Wednesday 1 July 2015

THE EMOTION GAME

Dick Pountain/Idealog 245/05 December 2014 11:02

In Viewpoints last month Nicole Kobie fairly skewered ("Good at PCs? It doesn't mean you're bad with people") Hollywood's sloppy assumption that Alan Turing must have been autistic because he was a mathematical genius who didn't like girls. I almost didn't go to see "The Imitation Game" for a different reason - the sensational trailer that seemed to be trying to recruit Turing into the James Bond franchise - but I forced myself and was pleasantly surprised that although it took some liberties with the facts, it did grippingly convey the significance of Bletchley Park to the war effort. The movie's major "economy with the truth" lay in excluding GPO engineer Tommy Flowers, who actually built the kit and wrestled with those wiring looms that Turing was portrayed as doing alone. (It also lumped together two generations of hardware, the "Bombes" and Colossus, and barely even attempted to explain Turing's seminal paper on computable numbers, but those I excuse as they'd have hugely slowed the pace).

The film doesn't mention Asperger Syndrome - just as well since it was unknown in Turing's lifetime, and we now have to call it autistic spectrum disorder anyway - but as Nicole pointed out Cumberbatch's depiction of Turing was clearly based on modern notions about the stunting of emotional expression and social interaction that comprise that disorder. The plot depends heavily upon Turing overcoming the dislike his coldness provokes in the other team members, assisted of course by the token emotionally-literate woman played by Keira Knightley, and the tragic ending shows Turing being chemically castrated by injections of female hormone. And that combination of emotions with hormones set me off to read between the lines of The Imitation Game's script to a deeper meaning which the writer may or may not have intended.

The film is named after a test of machine intelligence that Turing invented, in which the machine must try to imitate human conversation sufficiently well to fool another human being, on the assumption that language is the highest attribute of human reason. However recent research in Affective Neuroscience has revealed the astonishing extent to which reason and emotion are totally entangled in the human mind. The weakness of the whole AI project, of which Turing was a pioneer, lies in failing to recognise this, in its continuing attachment to 18th-century notions of rationalism. Those parts of our brain that manipulate language and symbols are far from being in ultimate control, and are more like our mind's display than its CPU. I am, therefore I think, some of the time. US neuroscientist Jaak Panksepp has uncovered a collection of separate emotional operating systems in the brain's limbic system, each employing a different set of neurotransmitters and hormones. These monitor and modulate all our sensory inputs and behaviour, the most familiar examples being sexual arousal (testosterone and others), fight/flight (adrenaline) and maternal bonding (oxytocin), but there are at least four more and counting. What's more it's now clear that motivation itself is under the control of the dopamine reward system: we can't do *anything* without it, and its failure leads to Parkinsonism and worse. Now add to this the findings of Antonio Damasio, who claims all our memories get tagged with the emotional state that prevailed at the time they were recorded, and that our reasoning abilities employ these tags as weightings when making all decisions.

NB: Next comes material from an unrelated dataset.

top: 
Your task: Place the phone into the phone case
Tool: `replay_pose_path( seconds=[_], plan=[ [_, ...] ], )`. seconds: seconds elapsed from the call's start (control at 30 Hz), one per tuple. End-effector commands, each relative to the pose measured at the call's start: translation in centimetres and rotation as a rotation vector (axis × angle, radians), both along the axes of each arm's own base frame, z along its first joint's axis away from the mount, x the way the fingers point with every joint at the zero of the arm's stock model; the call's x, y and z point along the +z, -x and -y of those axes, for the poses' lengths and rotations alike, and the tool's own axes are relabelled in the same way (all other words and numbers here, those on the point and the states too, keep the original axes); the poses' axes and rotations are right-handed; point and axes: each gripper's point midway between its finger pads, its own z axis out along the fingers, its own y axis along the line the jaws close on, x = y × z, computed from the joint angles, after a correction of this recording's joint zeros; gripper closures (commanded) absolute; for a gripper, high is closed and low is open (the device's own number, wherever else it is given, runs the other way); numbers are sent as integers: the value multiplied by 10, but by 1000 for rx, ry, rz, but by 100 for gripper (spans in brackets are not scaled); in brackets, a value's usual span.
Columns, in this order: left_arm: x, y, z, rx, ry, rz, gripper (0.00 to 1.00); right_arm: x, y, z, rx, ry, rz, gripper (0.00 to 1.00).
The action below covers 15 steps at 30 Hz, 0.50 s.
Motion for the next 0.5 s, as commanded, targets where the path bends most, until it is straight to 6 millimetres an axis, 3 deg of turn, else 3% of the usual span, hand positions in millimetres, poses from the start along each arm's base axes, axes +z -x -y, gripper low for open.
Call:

These lines of study suggest two things: firstly all rationalist AI is doomed to fail because the meaning of human discourse is permeated through and through with emotion (if you think about it, that's why we had to invent computer languages, to exclude such content); and secondly AI-based robots will never become wholly convincing until they mimic not only our symbolic reasoning system but also our hormonally-based emotional systems. Sci-fi authors have known this for ever hence their invention of biological androids like those in Bladerunner, with real bodies that mean they have something at stake - avoiding death, finding dinner and a mate (a bit like the IT Crowd). Steven Hawking's recent grim warnings about AI dooming our species should be tempered by these considerations: however "smart" machines get at calculating, manipulating and moving, their actual *goals* still have to be set by humans, and it's those humans we need to worry about.

So as well as a great deal of pleasure from its serious treatment of Turing, the two big lessons I took away from The Imitation Game were these:  machines will never be truly intelligent until they can feel as well as think (which would depend as much on advances in biology as solid-state physics and software engineering); and it would be nice if they were to start planning an "Imitation Game 2: The Tommy Flowers Story".